Under these conditions, is it possible to design the kind of meta-corporation it would take to continuously self-reorganize in order to face market change? A couple of entrepreneurs, like Jack Welsh (GE), Steve Jobs (Apple, Pixar) or to a lesser extent Richard Branson (Virgin) and Lou Gestner (IBM) have shown it can be done on an individual basis. But can this be done on a global basis?
In what is possibly one of most stimulating books ever written on Business Management (Create Marketplace Disruption: How to Stay Ahead of the Competition FT press, 2009), Adam Hartung gives a positive answer, and explores various ways for a corporation to manage its success formula to achieve adaptative success: such as stop the ‘Defend & Extend’ old habits through trimming, generate controlled disruptions of the corporate personality, and create an autonomous ‘White Space’ to continuously create revised success formulas.
Although I am not sure any business organization can overcome Schumpeter’s spell forever, Hartung’s suggestions may certainly increase their longevity. If he is right, the good old ‘best practice‘trimming will give way to a much healthier type of management. Successful corporations would probably not only survive longer, but they would also be likely to do a much better job than venture capitalists at attempting new success formulas , having more resources to do so and a portfolio of potentially synergetic technologies to leverage. Last but not least, consumers’ markets would be filled with a smaller number of laid-off employees…

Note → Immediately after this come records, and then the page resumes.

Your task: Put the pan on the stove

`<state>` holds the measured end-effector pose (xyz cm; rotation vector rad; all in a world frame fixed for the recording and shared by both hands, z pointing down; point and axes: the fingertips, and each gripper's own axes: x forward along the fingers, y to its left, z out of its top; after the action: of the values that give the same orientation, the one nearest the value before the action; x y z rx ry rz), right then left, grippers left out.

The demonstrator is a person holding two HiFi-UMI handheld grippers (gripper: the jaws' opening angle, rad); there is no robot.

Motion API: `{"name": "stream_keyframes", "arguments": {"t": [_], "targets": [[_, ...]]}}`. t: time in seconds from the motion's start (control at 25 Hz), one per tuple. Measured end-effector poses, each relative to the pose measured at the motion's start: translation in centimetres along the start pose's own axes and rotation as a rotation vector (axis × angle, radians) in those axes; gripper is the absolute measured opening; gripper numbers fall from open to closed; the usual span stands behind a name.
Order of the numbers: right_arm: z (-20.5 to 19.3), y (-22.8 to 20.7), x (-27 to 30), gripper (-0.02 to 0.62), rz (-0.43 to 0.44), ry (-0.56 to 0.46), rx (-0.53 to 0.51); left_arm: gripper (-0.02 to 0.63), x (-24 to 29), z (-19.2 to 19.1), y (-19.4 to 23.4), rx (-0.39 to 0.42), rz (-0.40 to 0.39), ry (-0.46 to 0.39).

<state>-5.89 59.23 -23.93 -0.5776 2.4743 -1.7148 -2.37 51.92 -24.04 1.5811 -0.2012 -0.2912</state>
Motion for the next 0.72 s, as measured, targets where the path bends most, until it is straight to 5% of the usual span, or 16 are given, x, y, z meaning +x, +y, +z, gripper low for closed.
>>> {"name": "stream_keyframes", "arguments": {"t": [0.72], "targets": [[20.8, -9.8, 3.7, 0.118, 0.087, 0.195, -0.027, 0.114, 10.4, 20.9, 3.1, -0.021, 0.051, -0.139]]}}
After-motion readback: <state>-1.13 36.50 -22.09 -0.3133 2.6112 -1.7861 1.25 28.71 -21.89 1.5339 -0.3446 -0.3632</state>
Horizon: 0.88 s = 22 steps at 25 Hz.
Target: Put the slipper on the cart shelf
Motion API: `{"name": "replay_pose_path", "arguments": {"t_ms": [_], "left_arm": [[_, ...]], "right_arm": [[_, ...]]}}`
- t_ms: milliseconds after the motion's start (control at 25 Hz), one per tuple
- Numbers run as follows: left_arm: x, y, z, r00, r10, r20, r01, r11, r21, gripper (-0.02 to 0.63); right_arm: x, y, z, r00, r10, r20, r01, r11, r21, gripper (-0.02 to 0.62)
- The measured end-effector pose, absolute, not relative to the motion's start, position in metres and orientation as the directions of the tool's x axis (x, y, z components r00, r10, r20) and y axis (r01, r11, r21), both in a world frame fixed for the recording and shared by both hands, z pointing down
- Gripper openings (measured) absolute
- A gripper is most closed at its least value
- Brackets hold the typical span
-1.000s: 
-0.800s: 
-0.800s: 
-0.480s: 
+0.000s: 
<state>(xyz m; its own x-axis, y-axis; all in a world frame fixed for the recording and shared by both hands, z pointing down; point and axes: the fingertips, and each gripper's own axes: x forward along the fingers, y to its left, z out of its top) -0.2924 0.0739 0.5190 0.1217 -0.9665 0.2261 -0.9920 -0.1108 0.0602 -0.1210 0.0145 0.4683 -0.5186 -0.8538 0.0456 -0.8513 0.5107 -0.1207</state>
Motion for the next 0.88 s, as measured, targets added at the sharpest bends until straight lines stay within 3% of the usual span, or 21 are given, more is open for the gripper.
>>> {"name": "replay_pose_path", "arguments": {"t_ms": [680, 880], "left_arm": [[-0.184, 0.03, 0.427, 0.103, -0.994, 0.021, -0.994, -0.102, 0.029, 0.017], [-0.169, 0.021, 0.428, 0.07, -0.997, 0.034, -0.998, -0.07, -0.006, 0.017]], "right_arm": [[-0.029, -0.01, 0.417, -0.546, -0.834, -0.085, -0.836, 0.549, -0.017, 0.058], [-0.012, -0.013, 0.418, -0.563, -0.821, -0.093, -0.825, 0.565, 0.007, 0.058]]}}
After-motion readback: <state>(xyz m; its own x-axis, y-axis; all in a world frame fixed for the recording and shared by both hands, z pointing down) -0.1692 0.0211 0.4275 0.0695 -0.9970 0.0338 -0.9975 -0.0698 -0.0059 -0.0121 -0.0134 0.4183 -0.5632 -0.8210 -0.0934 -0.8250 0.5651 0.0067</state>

This is how the world goes
chicagoadam said
I would imagine you are correct Harry, that no organization can last forever. There are so many random events, so many things for which you cannot plan, that even the most resourceful and prepared organization is bound to be surprised. But if we could just move to where the upset surprises were all we had to worry about – instead of struggling with bad leaders who’s heads in the sand keep them from undertaking fairly obvious actions to improve their business. Everyone benefits from better management, and those who keep doing what they always did cannot qualify as better managers!